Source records
--------------------------------------------------

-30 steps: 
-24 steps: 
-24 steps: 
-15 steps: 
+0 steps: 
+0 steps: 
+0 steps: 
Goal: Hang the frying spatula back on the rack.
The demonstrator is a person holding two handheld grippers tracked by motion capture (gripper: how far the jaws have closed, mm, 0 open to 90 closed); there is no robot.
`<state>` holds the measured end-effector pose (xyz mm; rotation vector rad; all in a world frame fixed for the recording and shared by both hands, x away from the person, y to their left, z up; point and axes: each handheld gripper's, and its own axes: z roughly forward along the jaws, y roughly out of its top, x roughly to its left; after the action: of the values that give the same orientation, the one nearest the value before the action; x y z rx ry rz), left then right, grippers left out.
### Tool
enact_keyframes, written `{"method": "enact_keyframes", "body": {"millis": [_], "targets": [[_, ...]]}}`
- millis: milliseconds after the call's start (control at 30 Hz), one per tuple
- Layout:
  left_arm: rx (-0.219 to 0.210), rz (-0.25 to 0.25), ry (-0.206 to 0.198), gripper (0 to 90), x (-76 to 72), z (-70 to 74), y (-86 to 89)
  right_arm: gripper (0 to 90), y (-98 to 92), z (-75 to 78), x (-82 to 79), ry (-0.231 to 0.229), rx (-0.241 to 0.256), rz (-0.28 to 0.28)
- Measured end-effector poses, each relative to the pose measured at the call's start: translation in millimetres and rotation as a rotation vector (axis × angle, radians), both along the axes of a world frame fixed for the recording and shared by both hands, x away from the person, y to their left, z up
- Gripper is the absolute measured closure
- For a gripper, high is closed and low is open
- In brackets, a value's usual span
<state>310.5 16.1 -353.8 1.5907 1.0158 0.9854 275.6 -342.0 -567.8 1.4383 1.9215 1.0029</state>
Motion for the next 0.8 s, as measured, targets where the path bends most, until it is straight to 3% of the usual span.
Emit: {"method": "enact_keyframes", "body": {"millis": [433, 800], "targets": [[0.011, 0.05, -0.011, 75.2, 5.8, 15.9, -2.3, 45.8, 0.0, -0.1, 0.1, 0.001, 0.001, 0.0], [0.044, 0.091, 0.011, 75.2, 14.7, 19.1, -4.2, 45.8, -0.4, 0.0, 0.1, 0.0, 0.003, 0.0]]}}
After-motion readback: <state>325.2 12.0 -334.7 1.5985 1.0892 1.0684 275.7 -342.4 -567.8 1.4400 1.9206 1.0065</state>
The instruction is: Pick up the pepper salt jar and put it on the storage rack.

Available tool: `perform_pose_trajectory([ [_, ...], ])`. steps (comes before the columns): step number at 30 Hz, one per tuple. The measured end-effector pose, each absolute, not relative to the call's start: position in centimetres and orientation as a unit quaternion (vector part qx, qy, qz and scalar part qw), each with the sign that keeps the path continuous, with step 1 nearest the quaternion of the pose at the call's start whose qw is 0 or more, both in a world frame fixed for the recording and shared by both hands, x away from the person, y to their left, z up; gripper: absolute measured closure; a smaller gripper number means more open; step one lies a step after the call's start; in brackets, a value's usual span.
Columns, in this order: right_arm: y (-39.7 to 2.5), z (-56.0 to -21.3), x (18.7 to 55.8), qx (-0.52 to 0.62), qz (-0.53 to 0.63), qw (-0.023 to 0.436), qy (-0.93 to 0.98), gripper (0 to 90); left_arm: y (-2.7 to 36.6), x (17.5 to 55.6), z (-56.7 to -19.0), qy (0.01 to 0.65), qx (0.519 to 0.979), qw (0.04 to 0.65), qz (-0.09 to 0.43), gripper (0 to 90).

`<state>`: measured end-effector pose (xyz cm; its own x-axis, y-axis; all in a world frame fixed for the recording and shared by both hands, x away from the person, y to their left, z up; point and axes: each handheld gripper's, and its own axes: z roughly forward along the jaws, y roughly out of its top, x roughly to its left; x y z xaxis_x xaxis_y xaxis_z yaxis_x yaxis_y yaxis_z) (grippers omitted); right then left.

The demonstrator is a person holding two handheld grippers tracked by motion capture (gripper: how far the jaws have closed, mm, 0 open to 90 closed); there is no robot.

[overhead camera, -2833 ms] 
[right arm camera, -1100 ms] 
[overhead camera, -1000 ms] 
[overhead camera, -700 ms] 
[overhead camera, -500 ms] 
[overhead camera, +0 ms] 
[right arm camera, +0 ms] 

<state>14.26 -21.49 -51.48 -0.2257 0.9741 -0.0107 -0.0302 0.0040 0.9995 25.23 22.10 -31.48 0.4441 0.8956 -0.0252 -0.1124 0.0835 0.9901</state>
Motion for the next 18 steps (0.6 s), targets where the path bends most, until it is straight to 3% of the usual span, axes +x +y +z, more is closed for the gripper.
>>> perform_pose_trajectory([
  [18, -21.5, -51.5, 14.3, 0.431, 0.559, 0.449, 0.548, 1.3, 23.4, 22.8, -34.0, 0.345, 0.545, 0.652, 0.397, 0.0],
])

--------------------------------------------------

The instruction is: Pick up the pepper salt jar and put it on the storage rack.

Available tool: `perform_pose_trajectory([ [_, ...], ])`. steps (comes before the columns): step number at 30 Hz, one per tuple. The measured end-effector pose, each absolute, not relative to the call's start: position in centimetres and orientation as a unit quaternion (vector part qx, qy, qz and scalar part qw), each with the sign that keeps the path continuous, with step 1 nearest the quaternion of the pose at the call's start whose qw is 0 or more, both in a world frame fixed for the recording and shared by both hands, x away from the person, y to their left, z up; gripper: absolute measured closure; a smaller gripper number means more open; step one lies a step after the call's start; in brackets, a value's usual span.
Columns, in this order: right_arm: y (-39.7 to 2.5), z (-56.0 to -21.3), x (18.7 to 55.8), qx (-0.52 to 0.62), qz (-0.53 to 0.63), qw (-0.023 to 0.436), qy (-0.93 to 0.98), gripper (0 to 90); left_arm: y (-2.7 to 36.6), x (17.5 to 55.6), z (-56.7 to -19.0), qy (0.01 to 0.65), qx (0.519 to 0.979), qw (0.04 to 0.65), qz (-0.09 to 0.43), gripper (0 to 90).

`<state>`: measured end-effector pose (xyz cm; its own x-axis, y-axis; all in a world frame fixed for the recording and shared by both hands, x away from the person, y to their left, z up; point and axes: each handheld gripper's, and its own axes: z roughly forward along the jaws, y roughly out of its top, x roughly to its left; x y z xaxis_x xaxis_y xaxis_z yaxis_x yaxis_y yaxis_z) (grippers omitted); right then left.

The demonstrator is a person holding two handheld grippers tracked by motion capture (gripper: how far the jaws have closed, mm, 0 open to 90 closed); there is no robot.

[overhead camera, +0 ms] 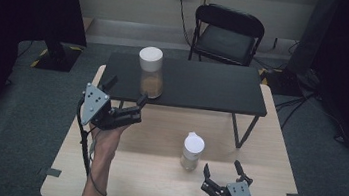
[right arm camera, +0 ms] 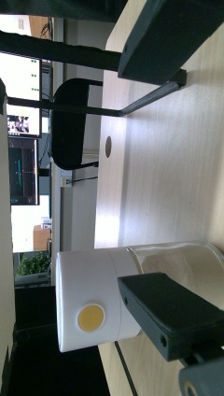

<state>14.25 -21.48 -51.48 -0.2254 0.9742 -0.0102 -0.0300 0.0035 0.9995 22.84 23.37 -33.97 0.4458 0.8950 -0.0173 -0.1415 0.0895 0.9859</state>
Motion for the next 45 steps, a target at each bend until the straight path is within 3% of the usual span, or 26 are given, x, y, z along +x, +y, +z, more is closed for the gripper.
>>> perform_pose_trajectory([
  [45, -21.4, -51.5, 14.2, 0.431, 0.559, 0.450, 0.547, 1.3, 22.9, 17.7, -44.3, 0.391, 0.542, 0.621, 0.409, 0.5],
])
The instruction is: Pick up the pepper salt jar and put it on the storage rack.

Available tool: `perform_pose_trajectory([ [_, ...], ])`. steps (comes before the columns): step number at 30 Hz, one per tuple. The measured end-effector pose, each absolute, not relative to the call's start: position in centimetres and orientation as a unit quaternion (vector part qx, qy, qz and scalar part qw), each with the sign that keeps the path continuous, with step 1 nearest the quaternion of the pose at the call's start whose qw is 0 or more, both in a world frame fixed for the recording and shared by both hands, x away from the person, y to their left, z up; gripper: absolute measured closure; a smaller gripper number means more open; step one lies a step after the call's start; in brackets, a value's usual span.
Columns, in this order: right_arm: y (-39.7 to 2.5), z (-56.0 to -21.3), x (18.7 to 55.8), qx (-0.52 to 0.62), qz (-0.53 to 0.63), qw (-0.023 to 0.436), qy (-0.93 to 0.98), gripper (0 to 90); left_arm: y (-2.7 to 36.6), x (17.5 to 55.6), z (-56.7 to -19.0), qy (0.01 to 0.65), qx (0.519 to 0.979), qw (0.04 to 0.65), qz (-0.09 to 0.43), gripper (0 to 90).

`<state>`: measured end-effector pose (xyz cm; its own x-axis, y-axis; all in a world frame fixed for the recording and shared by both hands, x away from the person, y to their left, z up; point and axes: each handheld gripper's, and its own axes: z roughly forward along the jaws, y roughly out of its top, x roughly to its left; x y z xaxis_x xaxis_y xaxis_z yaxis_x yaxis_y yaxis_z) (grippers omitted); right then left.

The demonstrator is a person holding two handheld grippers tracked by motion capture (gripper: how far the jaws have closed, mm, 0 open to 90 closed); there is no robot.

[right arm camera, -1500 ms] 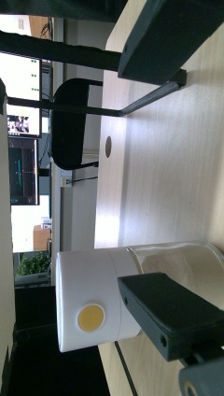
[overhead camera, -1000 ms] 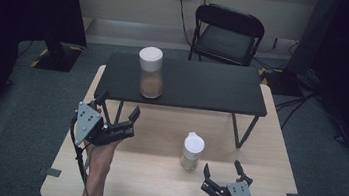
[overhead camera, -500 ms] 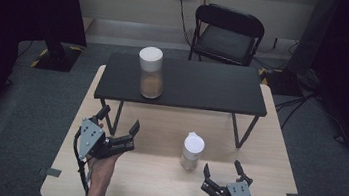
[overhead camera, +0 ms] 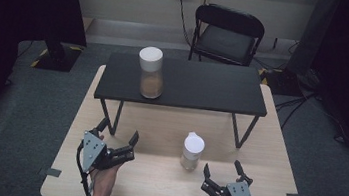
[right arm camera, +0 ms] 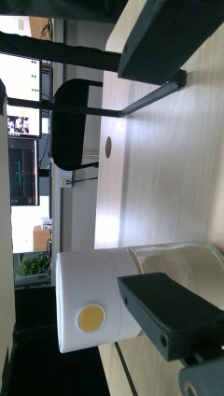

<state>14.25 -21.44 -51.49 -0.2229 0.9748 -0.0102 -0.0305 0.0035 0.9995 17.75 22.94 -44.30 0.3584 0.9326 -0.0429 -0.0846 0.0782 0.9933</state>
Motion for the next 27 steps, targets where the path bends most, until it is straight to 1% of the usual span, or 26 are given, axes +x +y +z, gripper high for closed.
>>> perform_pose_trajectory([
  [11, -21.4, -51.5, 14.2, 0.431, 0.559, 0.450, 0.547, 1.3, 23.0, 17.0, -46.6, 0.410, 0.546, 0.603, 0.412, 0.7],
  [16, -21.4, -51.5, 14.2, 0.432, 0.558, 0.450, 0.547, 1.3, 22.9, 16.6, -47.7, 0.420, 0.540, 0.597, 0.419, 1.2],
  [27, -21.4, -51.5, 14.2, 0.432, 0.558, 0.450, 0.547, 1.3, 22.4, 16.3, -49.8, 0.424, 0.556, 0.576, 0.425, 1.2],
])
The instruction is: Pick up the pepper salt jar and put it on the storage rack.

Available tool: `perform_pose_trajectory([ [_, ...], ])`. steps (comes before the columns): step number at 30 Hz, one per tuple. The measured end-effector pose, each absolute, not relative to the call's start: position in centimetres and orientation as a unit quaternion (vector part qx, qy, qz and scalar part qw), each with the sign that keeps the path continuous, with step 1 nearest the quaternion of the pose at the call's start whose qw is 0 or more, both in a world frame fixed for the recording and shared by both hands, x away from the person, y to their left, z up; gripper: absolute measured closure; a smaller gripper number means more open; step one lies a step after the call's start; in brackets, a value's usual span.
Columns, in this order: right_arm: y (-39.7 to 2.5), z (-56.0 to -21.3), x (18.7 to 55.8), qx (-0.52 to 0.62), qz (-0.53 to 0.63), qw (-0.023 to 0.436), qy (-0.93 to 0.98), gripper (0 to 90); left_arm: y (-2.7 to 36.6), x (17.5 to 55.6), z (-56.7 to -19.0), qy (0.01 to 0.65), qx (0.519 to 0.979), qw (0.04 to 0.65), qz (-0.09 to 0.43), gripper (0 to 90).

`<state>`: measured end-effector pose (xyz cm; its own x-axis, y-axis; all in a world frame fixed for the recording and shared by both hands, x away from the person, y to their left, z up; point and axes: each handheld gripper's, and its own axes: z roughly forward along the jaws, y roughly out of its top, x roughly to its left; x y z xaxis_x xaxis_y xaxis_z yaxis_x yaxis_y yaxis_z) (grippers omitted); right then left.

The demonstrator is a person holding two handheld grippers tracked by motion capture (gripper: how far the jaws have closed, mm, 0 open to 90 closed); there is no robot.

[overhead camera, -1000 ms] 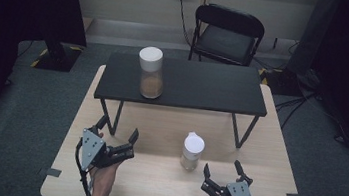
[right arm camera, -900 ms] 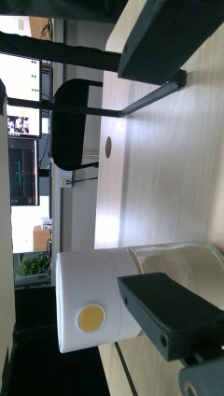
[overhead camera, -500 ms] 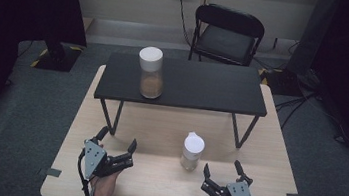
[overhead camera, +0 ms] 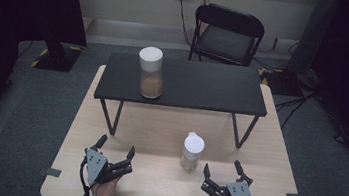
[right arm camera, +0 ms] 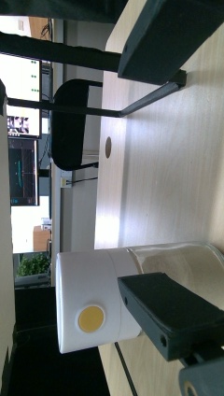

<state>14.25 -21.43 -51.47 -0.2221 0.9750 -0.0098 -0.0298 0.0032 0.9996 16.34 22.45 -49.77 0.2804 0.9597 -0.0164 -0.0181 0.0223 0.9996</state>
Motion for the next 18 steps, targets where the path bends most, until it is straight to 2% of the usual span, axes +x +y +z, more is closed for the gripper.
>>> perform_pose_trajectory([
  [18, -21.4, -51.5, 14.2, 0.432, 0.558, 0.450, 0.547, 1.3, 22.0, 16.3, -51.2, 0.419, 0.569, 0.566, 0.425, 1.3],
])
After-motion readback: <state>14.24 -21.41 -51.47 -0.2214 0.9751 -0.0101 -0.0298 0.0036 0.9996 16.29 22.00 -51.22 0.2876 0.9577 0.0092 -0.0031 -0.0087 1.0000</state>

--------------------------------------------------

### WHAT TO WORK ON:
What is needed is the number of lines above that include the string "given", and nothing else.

### REPLY:
2